• [EXERCISE AIM]: When you reach the line that holds "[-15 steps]", start copying exactly and keep going through the final line of the data, leaving out pictures.

• [DATASET SECTION]:
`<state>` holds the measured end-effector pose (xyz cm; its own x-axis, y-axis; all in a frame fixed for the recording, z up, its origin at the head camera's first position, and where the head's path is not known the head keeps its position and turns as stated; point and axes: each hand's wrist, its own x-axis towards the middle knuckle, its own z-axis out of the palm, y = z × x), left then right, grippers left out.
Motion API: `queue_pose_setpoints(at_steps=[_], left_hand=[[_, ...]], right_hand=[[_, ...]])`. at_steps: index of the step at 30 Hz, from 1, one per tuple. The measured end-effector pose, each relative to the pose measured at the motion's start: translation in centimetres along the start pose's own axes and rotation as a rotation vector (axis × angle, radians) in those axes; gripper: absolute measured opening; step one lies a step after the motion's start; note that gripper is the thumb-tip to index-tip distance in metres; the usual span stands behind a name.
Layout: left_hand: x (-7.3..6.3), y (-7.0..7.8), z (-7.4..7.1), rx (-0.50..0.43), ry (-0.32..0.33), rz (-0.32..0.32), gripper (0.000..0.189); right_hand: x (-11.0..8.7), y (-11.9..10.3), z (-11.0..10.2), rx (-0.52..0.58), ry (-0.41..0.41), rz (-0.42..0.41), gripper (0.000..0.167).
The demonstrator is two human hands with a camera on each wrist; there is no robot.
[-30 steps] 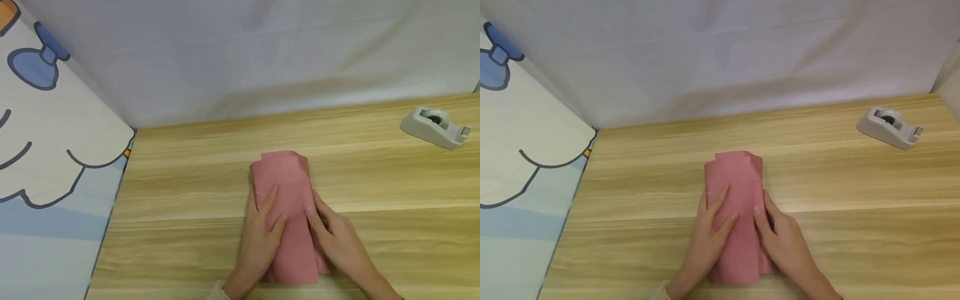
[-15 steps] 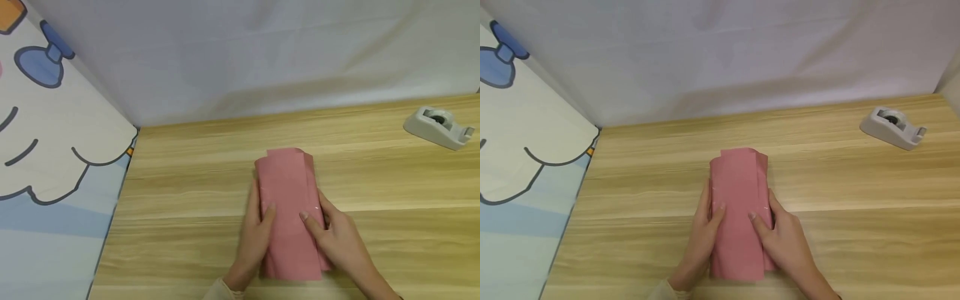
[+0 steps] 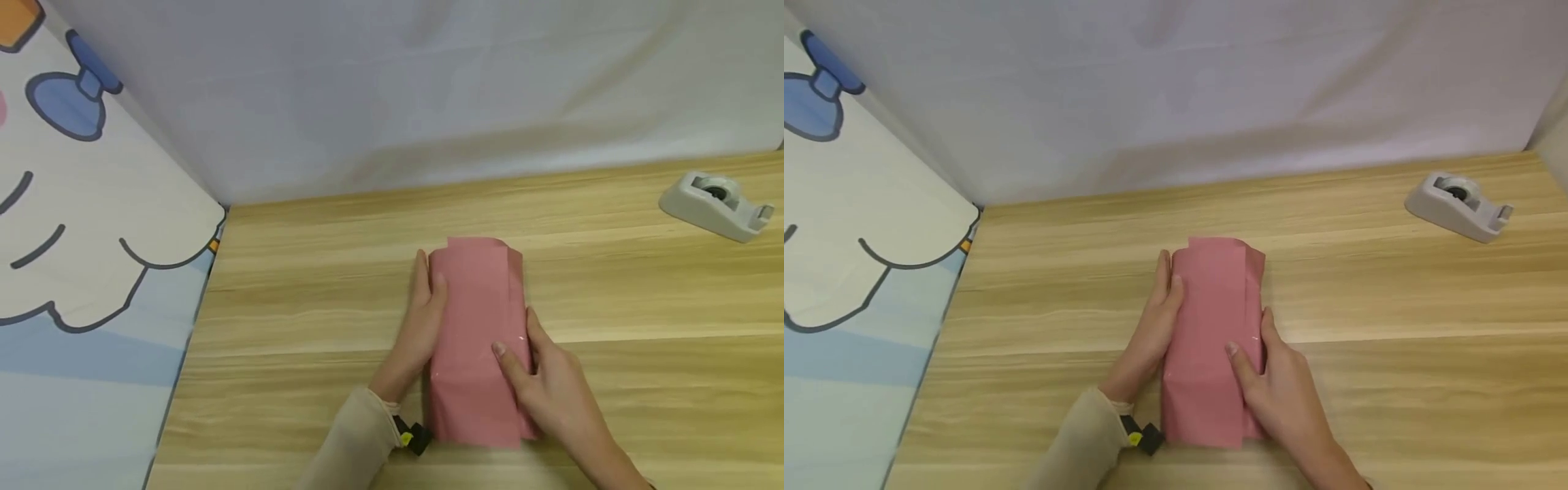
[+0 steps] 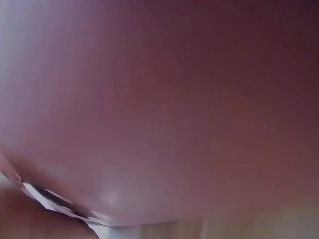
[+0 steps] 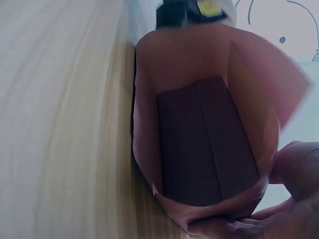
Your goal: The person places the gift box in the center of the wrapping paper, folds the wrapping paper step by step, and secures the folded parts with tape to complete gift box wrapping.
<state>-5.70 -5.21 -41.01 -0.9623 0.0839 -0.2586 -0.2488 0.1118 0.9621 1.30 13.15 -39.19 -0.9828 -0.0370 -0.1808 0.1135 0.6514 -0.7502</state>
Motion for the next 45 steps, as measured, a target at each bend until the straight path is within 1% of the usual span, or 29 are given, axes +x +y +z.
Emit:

• [ANSWER TO THE PROBLEM]:
[-15 steps] 
[+0 steps] 
[+0 steps] 
[+0 steps] 
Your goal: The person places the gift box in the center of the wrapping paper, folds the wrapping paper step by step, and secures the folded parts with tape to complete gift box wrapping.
<state>-5.70 -5.21 -41.01 -0.9623 0.0839 -0.2586 -0.2488 0.1118 0.9621 1.30 13.15 -39.19 -0.9828 -0.0370 -0.1808 0.1135 0.6514 -0.7502</state>
Motion for the next 45 steps, as measured, a target at each bend until the straight path is within 1% of the usual span, or 29 are given, axes +x +y +z.
Emit:

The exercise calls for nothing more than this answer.